Prevalence and determinants of pre-term deliveries in the University of Ilorin Teaching Hospital, Ilorin, Nigeria
Olugbenga A. Mokuolu1
BM Suleiman2
OO Adesiyun1
A Adeniyi1
1Neonatal Intensive Care Unit, Department of Paediatrics, University of Ilorin Teaching Hospital, Ilorin, Nigeria;
2Department of Paediatrics, Federal Medical Centre, Katsina, Nigeria
Correspondence: Correspondence: Olugbenga A. Mokuolu, Neonatal Intensive Care Unit, Department of Paediatrics, University of Ilorin Teaching Hospital, Ilorin, Nigeria. E-mail: mokuolu@unilorin.edu.ng

Introduction

Pre-term deliveries remain a significant perinatal challenge, with pre-term babies accounting for 5–25% of all deliveries and up to 75% of all perinatal mortality in some series.13 While only 0.87% of all live births occur at a gestational age less than 31 weeks, births below this gestational age are responsible for 84% of the neonatal mortalities among infants of all gestational ages in the developed world.4 In Nigeria, pre-term babies account for 40–60% of all perinatal deaths.57

The survival of these pre-term infants is a function of both their biological maturity and technological advancement.8 The latter has continued to improve in most developed countries, with continuing progress in neonatal intensive care, shifting the limit of viability towards younger gestational ages, with greater than 80% survival at 28 weeks gestation.811 Such improvements are also being seen in some developing countries, especially in Asia with survival rates of 50–60% being recorded at 26–27 weeks gestation.12 The same cannot be said for most African countries with poor health infrastructure, heavy debt burden, conflicts and endemic poverty. A previous study in Benin City recorded mortality of 92.6% in babies of less than 28 weeks gestation.13

Thus, the most rational way of reducing the impact of these deliveries on neonatal mortality is by reducing their incidence. This will be guided by a proper understanding of the risk factors associated with these deliveries.

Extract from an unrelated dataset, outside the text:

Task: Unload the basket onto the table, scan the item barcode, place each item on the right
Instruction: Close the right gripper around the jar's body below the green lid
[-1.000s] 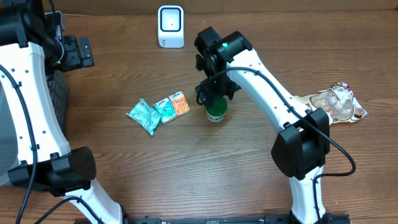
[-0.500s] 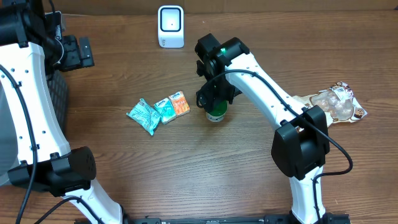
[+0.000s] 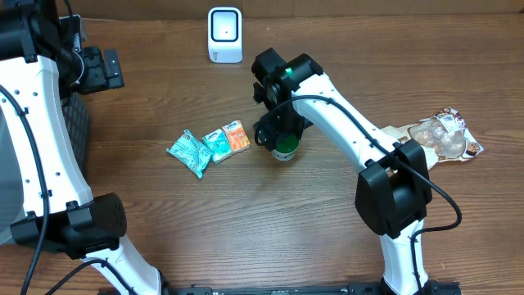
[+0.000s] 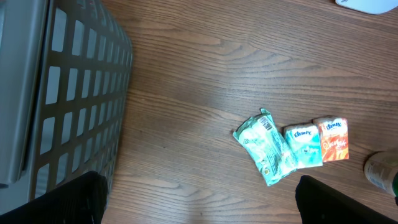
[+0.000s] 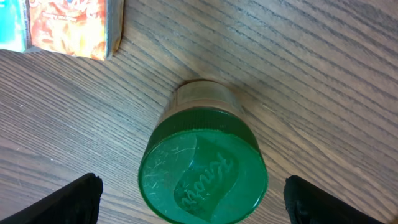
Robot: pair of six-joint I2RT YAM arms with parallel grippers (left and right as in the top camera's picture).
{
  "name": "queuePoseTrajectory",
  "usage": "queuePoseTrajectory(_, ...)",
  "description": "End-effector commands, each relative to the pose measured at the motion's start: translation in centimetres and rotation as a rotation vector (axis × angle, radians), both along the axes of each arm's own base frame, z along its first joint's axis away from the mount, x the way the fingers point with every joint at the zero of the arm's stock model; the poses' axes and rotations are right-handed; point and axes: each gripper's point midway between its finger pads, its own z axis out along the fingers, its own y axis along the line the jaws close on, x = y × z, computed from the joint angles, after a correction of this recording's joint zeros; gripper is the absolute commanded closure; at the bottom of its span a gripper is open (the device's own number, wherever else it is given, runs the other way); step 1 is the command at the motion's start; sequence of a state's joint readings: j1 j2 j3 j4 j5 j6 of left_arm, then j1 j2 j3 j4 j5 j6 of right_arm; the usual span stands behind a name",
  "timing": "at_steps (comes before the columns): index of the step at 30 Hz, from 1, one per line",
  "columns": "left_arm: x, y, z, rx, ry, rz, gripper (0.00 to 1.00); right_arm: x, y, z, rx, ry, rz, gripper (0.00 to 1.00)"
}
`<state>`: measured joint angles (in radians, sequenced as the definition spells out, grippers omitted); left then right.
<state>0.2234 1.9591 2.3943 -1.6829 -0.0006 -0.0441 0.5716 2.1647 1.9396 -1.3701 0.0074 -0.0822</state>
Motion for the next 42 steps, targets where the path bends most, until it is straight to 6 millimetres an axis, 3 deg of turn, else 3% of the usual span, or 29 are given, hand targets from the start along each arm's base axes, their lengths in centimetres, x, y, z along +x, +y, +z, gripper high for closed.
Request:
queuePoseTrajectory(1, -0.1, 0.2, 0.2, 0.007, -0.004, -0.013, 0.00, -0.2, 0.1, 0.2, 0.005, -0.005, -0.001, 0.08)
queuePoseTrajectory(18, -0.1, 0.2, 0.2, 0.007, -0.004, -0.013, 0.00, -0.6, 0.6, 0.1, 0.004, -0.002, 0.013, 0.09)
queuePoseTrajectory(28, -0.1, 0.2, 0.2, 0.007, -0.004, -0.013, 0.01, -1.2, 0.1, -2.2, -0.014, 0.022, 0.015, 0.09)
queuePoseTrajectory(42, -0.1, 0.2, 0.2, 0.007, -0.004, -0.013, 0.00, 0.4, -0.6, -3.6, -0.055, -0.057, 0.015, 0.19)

Many factors have been associated with these deliveries. These include history of previous pre-term birth, severe maternal hypertension, spontaneous pre-term rupture of fetal membranes, maternal age over fifty years, urinary tract infection, maternal anemia, maternal illness during pregnancy, previous abortion, nulliparity and low body mass index.14, 1519 The direct cause is, however, usually not apparent.15 Most available data come from Europe, North America and Asia, with few data from Africa.1419

Hence this study was conducted to estimate the prevalence of pre-term delivery and identify associated factors.


Materials and Methods

The study was conducted at the Maternity Hospital Wing of the University of Ilorin Teaching Hospital, Ilorin. This wing of the hospital provides secondary and tertiary health-care services in neonatology, obstetrics and gynecology. It attends to both booked and unbooked emergency cases. The annual delivery rate is 2,000 to 2,500. Deliveries are both vaginal (spontaneous and assisted) and operative. The neonatal intensive care unit (NICU) provides level II care to both inborn and outborn neonates. It admits between 1,000 and 1,200 patients annually.

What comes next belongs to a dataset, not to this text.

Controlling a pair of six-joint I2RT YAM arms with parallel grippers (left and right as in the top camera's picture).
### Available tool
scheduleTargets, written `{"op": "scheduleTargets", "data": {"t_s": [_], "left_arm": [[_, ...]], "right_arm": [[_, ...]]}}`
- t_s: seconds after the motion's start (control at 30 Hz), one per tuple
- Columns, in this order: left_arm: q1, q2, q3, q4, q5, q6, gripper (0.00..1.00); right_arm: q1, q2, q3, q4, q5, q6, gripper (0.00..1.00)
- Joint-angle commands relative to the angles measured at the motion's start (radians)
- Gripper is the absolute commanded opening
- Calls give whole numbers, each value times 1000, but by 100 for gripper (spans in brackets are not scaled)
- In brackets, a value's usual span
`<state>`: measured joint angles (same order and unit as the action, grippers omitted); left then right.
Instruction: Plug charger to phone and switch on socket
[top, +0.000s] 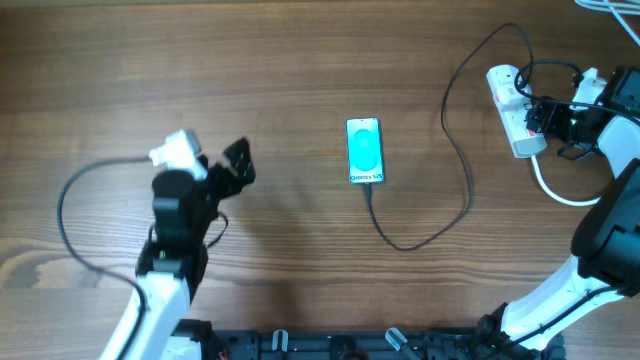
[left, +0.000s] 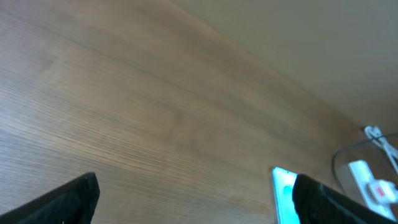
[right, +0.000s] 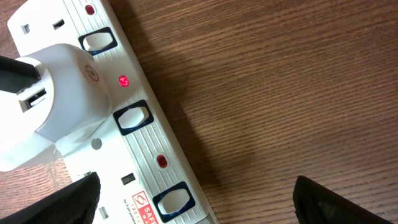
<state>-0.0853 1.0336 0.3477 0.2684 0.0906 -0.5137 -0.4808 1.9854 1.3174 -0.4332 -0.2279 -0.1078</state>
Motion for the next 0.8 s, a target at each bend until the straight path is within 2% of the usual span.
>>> {"op": "scheduleTargets", "data": {"t_s": [0.0, 0.23, 0.5, 0.6, 0.77], "left_arm": [[61, -132, -165, 61, 48, 11, 100], [103, -445, -343, 24, 42, 13, 100], [103, -752, -342, -352, -53, 17, 100], [104, -866, -342, -346, -59, 126, 100], [104, -1009, -342, -347, -59, 224, 100]], "right_arm": [[-1, -16, 10, 3, -6, -16, 100], [-1, -16, 10, 3, -6, -16, 100], [-1, -16, 10, 3, -6, -16, 100], [-1, -16, 10, 3, -6, -17, 100], [-1, -16, 10, 3, -6, -16, 100]]}}
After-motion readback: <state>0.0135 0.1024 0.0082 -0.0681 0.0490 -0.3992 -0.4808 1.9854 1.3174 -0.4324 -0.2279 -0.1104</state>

This was a prospective cohort study conducted over nine months. All deliveries during the period of subject recruitment were recorded in order to provide a denominator for calculating the incidence of pre-term delivery and for use as controls in determining the maternal socio-biological characteristics associated with pre-term deliveries. All deliveries in the hospital during the study period were recruited, except those of mothers unsure of their LMP, those with discrepancy greater than two weeks between gestational age determined by LMP and that from Ballard assessment, and those with multiple gestations. Also excluded were those mothers whose babies had gross congenital malformations and those with post-term deliveries. Subjects were recruited consecutively once they fulfilled the inclusion criteria. Following recruitment, the subjects were grouped into pre-term and term babies. Pre-term babies were defined as those babies whose delivery occurred between gestational age 28 weeks and 37 completed weeks while term babies were those whose delivery occurred at or beyond a gestational age of 37 completed weeks but before 42 completed weeks.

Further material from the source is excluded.